Google was also not convinced that decreasing the number of reversals on appeal was a good idea. In any event, the reversal rates might be overstated because of selection bias (only the hardest cases are appealed), and studies have shown that the reversal rate has actually been decreasing in the past decade. Of course, a lower reversal rate is not preferable if it results in maintaining a wrong construction.

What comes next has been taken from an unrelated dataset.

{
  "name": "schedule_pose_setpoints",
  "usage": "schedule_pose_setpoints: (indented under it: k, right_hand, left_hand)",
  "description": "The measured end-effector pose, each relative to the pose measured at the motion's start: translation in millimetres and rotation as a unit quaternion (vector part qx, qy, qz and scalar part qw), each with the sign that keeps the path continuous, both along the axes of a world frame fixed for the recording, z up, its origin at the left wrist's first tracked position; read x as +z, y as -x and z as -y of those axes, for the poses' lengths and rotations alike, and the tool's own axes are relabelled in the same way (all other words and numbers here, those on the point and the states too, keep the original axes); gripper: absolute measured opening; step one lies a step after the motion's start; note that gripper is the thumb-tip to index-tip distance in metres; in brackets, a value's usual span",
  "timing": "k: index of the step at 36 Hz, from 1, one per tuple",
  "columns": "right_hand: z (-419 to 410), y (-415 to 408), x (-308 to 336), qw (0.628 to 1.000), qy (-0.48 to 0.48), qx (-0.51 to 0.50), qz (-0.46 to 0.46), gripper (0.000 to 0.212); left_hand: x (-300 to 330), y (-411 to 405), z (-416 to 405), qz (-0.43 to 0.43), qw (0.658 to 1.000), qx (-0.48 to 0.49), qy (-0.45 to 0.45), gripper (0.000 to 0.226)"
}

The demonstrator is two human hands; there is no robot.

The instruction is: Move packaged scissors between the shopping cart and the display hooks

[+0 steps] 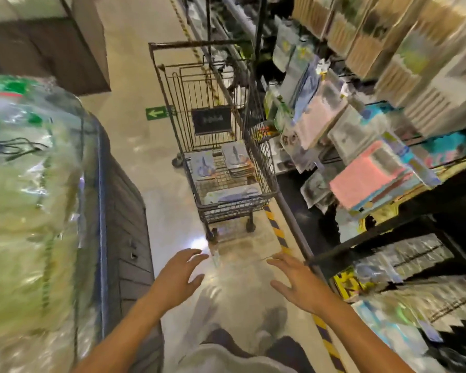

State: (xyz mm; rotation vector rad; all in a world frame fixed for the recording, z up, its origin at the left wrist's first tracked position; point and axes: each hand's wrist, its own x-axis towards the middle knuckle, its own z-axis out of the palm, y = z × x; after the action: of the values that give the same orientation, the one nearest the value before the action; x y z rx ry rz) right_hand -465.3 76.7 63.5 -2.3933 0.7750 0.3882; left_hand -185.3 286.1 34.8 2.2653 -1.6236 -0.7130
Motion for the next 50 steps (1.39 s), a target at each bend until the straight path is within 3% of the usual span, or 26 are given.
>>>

Part of the problem, according to Google, is the Federal Circuit's seemingly contradictory canons of claim construction. For example, it is axiomatic that courts interpret claims in light of the specification, but it is also black letter that courts must not import limitations from the specification into the claims. It is this inconsistent claim construction methodology, along with vaguely drafted claims, that are the "root causes of the uncertainty plaguing this area." Deference is not the answer, according to Google, and will likely make problems worse.
It will be interesting to see if any of the Justices will focus on the impact claim construction review will have on patent troll litigation. With any luck, we will have a better idea of the position the Court is likely to adopt based on the questioning at the hearing. Of course, we will review the transcript and will provide a summary shortly after the hearing on Wednesday.